EXERCISE DETAILS: With nothing added or dropped, copy the data that follows exactly.

DATA EXCERPT:

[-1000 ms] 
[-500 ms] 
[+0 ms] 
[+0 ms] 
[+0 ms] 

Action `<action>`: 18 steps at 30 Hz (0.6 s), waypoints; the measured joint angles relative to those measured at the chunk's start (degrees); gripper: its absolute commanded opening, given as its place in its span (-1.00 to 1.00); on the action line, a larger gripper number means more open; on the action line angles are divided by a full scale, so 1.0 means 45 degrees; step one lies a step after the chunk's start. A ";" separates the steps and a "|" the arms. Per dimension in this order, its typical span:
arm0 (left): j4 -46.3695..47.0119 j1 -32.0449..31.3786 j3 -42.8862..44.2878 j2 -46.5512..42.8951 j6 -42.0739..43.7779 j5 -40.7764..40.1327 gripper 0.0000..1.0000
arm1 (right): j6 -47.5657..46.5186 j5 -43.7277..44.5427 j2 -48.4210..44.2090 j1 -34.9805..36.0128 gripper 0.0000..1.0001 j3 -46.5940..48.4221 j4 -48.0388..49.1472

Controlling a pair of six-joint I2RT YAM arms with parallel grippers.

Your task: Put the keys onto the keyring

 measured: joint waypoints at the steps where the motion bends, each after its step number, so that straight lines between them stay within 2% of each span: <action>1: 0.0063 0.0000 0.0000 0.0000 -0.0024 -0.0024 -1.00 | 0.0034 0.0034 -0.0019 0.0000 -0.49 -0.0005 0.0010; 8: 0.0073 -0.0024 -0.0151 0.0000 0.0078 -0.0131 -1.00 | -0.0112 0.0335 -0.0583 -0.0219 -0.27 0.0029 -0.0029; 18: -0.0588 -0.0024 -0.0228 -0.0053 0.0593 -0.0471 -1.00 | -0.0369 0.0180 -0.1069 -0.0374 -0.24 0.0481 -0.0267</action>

ANSWER AREA:
[-1000 ms] 
[-500 ms] 
[+0 ms] 
[+0 ms] 
[+0 ms] 

Action `<action>`: 18 steps at 30 Hz (0.6 s), waypoints; the measured joint angles relative to those measured at the chunk's start (degrees); gripper: its absolute commanded opening, given as its place in its span (-1.00 to 1.00); on the action line, a larger gripper number means more open; on the action line angles are divided by a full scale, so 1.0 means 45 degrees; step one lies a step after the chunk's start. A ";" separates the steps and a "|" the arms. Per dimension in this order, its typical span:
arm0 (left): j4 -46.3695..47.0119 j1 -32.0449..31.3786 j3 -42.8862..44.2878 j2 -46.5512..42.8951 j6 -42.0739..43.7779 j5 -40.7764..40.1327 gripper 0.0000..1.0000
arm1 (right): j6 -47.5657..46.5186 j5 -43.7277..44.5427 j2 -48.4210..44.2090 j1 -34.9805..36.0128 gripper 0.0000..1.0001 j3 -46.5940..48.4221 j4 -48.0388..49.1472

Controlling a pair of six-joint I2RT YAM arms with parallel grippers.

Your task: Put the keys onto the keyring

 measured: joint waypoints at the steps where the motion bends, each after its step number, so that straight lines between them stay within 2% of each span: <action>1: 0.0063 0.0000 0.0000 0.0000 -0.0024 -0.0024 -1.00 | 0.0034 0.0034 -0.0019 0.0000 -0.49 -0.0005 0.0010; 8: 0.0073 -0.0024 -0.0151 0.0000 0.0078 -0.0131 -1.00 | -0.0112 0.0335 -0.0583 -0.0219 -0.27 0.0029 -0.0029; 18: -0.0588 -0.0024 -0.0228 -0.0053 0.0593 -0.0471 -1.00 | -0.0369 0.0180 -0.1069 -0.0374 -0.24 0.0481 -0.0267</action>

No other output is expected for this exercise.